_Instructions to follow_.
Reproduce exactly the lines below from the one containing "point(396, 333)" through the one containing "This sheet records", including both, and nothing else.

Given entries Start Marker

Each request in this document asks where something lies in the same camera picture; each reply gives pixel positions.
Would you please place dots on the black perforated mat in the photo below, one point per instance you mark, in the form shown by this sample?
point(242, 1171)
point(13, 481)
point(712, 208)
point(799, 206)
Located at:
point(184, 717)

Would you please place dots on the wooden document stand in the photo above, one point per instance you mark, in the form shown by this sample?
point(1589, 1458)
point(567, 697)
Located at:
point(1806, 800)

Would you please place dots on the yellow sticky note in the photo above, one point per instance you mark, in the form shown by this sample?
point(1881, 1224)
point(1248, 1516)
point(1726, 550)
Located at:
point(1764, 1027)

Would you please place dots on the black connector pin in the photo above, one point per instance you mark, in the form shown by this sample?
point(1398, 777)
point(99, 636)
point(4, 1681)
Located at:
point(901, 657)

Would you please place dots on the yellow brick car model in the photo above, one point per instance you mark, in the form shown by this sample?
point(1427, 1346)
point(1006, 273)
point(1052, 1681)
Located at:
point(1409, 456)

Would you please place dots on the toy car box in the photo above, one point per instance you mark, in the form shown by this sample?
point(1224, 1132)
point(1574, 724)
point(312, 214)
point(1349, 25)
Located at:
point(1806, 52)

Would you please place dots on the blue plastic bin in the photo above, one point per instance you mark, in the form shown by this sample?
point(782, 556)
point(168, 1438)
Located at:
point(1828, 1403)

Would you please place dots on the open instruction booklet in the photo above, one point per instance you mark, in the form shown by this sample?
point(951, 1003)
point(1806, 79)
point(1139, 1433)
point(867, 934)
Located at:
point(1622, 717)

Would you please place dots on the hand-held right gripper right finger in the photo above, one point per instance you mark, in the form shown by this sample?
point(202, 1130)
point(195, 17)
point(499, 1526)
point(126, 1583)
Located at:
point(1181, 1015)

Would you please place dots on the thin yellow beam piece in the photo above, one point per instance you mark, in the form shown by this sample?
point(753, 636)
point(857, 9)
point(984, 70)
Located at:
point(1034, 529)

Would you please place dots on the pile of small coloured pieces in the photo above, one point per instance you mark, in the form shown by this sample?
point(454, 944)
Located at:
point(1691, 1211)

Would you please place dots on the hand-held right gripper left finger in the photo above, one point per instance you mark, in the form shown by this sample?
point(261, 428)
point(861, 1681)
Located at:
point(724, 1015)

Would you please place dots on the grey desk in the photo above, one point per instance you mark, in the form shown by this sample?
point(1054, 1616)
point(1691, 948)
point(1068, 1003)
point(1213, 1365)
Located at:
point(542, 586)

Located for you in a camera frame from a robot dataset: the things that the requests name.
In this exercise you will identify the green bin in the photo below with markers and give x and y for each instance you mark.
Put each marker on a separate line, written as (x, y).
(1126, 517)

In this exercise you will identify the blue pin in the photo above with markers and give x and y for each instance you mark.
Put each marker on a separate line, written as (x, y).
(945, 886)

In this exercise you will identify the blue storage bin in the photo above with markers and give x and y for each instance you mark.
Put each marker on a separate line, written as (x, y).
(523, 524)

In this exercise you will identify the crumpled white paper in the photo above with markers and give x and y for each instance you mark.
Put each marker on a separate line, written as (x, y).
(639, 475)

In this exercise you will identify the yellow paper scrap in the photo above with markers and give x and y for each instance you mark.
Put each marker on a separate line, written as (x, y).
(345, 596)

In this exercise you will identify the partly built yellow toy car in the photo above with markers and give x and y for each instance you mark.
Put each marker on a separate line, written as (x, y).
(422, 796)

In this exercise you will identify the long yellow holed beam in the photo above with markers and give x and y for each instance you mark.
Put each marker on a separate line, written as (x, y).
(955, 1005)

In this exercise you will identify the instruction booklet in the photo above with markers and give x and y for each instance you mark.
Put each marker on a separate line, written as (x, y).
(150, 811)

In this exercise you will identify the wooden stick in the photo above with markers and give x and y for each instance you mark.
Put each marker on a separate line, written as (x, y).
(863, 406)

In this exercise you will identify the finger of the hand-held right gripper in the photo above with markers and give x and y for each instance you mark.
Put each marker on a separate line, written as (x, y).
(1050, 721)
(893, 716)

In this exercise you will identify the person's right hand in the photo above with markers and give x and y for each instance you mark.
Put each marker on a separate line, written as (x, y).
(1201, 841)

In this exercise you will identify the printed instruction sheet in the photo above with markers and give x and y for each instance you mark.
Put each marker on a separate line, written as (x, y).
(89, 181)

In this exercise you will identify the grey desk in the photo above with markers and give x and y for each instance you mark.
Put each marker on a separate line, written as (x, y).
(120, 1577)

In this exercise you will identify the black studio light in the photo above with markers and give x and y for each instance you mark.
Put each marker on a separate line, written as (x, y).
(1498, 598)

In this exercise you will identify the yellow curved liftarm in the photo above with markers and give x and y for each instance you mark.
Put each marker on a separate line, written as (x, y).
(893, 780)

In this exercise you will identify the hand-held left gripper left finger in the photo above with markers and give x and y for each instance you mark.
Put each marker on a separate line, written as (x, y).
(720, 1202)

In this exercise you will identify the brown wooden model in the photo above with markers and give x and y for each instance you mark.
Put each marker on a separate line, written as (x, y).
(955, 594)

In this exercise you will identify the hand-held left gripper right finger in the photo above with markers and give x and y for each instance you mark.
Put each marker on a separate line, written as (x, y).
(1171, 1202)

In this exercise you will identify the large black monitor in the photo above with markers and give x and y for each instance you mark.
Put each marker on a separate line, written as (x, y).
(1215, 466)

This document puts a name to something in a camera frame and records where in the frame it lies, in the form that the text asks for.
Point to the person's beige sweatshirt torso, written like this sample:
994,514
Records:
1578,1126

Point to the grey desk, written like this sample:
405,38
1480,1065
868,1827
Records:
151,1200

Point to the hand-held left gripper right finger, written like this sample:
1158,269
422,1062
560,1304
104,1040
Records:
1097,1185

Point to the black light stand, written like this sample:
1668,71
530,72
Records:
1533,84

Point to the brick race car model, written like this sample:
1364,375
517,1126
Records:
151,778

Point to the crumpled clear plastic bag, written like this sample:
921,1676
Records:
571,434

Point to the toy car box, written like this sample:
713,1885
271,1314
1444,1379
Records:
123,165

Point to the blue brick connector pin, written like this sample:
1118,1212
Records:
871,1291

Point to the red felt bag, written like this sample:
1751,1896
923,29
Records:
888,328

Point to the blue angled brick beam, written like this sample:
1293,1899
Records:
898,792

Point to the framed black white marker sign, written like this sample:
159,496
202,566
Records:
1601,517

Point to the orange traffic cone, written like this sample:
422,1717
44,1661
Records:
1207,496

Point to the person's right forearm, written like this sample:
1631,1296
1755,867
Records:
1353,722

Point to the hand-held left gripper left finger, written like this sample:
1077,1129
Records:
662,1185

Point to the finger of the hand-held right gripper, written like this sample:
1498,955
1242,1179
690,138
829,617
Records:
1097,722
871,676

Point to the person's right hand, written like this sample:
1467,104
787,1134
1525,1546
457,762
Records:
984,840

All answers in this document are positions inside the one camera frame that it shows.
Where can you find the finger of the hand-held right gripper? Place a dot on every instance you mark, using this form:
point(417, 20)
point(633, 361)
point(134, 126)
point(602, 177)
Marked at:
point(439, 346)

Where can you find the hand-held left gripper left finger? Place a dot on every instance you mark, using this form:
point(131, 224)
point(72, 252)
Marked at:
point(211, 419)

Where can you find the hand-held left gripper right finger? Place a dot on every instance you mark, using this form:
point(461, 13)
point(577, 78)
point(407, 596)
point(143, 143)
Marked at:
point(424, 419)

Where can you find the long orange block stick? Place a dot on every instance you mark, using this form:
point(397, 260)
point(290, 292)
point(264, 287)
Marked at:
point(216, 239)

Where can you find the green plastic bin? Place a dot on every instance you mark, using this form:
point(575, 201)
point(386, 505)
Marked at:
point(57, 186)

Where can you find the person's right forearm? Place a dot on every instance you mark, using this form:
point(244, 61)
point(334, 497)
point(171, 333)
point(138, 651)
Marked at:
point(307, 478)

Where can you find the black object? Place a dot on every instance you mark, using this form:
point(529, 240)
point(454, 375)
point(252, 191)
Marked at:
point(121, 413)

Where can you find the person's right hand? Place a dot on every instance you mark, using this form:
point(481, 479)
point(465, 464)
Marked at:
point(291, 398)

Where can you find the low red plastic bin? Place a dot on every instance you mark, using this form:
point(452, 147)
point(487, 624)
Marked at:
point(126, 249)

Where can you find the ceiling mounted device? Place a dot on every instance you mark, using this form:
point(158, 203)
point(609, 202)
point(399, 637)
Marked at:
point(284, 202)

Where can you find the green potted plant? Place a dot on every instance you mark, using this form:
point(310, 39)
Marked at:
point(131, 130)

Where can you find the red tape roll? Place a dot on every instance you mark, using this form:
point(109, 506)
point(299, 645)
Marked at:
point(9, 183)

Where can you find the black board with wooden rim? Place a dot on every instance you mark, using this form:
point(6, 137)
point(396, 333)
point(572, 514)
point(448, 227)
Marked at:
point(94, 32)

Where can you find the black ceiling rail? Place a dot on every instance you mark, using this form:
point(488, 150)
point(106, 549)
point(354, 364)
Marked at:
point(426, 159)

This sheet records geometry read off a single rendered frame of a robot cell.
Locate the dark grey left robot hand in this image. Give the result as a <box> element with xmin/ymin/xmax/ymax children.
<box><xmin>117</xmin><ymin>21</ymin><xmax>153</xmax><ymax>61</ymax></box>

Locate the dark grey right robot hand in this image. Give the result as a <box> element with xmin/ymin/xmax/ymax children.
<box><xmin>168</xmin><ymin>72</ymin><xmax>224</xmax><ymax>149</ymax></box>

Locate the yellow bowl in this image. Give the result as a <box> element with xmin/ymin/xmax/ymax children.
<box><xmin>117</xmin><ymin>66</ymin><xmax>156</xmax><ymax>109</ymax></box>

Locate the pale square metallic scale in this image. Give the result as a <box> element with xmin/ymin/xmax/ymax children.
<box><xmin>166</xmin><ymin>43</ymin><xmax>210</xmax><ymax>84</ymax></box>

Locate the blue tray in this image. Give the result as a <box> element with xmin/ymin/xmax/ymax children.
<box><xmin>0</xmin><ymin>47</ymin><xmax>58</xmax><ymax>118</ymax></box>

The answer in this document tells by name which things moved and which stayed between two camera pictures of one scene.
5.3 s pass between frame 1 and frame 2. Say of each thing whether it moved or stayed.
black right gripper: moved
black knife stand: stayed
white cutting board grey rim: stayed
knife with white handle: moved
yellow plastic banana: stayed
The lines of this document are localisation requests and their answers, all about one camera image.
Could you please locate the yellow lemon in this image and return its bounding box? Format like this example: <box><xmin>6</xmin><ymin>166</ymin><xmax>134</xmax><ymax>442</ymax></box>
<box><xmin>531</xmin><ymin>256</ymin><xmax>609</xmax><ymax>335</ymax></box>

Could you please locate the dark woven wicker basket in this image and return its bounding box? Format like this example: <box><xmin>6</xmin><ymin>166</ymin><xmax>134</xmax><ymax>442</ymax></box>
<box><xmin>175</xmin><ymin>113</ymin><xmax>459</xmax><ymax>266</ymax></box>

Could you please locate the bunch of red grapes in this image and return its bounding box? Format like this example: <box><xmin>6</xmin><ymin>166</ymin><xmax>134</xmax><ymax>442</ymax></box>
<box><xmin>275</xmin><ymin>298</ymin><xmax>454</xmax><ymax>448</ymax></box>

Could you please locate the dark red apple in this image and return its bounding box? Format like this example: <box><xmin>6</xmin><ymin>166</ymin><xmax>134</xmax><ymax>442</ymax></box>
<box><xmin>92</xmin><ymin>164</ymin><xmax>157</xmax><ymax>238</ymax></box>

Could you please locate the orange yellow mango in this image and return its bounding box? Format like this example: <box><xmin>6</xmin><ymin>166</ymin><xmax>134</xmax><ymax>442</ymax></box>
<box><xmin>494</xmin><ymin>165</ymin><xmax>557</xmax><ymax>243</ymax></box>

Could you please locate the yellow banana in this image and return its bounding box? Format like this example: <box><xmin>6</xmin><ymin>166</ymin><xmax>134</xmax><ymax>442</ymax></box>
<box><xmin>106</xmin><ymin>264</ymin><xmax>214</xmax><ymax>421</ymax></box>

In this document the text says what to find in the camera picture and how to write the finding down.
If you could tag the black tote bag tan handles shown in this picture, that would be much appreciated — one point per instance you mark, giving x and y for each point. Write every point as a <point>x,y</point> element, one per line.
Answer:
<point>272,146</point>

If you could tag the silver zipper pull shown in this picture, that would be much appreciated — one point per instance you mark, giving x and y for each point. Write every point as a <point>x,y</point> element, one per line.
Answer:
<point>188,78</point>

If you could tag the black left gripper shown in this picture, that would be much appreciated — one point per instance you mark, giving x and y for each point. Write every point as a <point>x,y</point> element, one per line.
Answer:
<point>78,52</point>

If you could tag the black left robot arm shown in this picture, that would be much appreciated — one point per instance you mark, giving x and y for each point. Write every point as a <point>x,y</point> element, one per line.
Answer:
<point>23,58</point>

Given entries End Marker

_Finished exercise_.
point(396, 333)
point(572, 514)
point(448, 227)
Marked at:
point(94, 32)

Where can you find the black ceiling rail? Place a dot on every instance you mark, using this form:
point(488, 150)
point(106, 549)
point(354, 364)
Marked at:
point(426, 159)

This sheet records geometry read off a single rendered frame of a robot cell.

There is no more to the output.